Шрифт:
Интервал:
Закладка:
Спустя пару дней во все многочисленные вотчины и поместья Романовых поспешили гонцы, созывая «боевых холопов» якобы на очередной ратный смотр, благо что принятая на Руси проверка боевой готовности как раз и устраивалась после сбора урожая и прочих полевых работ, а потому никого не могла удивить.
Основную долю прибывающих прибирал к рукам Федор Никитич.
Причин на то хватало.
Во-первых, у остальных подворья новые, потому место под них давали согласно установленным правилам, не разогнаться. Зато у Федора Никитича старое, отцовское. В прежние времена не скупились, выделяли с избытком – есть где всех разместить, есть где спать уложить.

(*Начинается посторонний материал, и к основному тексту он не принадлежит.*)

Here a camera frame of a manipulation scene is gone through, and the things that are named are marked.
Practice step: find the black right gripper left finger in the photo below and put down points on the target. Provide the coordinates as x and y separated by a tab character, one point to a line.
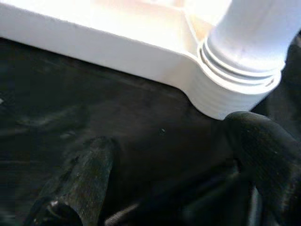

Во-вторых – стратегия. Старший Романов один в Китай-городе – все прочие в Занеглименье, в Белом, стало быть, по другую сторону царских палат.
Значит, и воев у него должно быть примерно столько же, сколько у всех остальных братьев вместе взятых.
Людишек боярин подбирал сам.
Норовил отобрать бойких, наглых и непременно из тех, кто успел побывать в стычках да в походах, а побывал далеко не каждый – из Бориски воевода аховый, вот он и не любил военных затей.
Шибко буйных и драчунов Романов тоже не жаловал – даже из числа своих ратных холопов, оставлял у братьев. Но и тут веская причина. Дело в том, что на Варварке по соседству с романовским подворьем располагался дом, где жили английские купцы.
Более того, чуть поодаль, но тоже почитай рядом, на Ильинке, располагался Посольский двор.
За всеми не уследишь – выпьет какой-нибудь драчун лишнего и пойдет задирать вражье семя. Ладно, аглицкие купчишки – те поспокойнее, не вот осерчают, а на Посольском народец иной, своенравный.
В обычное-то время там тихо, покойно, но тут приехало ляшское посольство, а это, почитай, три сотни родовитой шляхты, если не больше, и каждый второй – с гонором. А заварушка сейчас ни к чему, тихо надо сидеть, очень тихо.
Хотя и тут имелись исключения. Так, например, с подворья своего брата Михаила зазвал Федор Никитич к себе Юрия Отрепьева, которого все звали Юшкой.
Подлинный сын Богдана был копией своего отца, что внешне – такой же коренастый, широкоплечий, с бородой чуть ли не до глаз, что по натуре – любитель дворовых девок и хмельного меду, перебрав которого становился буен и задирчив, лез без разбору в драку, не глядя, кто перед ним.
Несмотря на свои двадцать четыре года, выглядел Отрепьев чуть ли не на тридцать – мрачная суровость и густая растительность на лице щедро прибавляли лета.
Даже удивительно, что при всем этом он имел весьма недурственный почерк, каковым мог заслуженно гордиться – не каждый переписчик в монастырях, особенно дальних, захудалых, обладал таковым.
Понятное дело, что взял его Федор Никитич не из-за почерка – кому он сейчас нужен. И не из-за силы – таковских тоже сыскать можно, да куда могутнее. Тут дело было в ином.
Своему Юрию Романов насчет того, чей он сын, так толком ничего и не объяснил, посчитав лишним. Молчал и о затее с бунтом – не приведи господь, угодит на дыбу, такого напоет, что только держись.
Но держал в чести и всюду возил за собой.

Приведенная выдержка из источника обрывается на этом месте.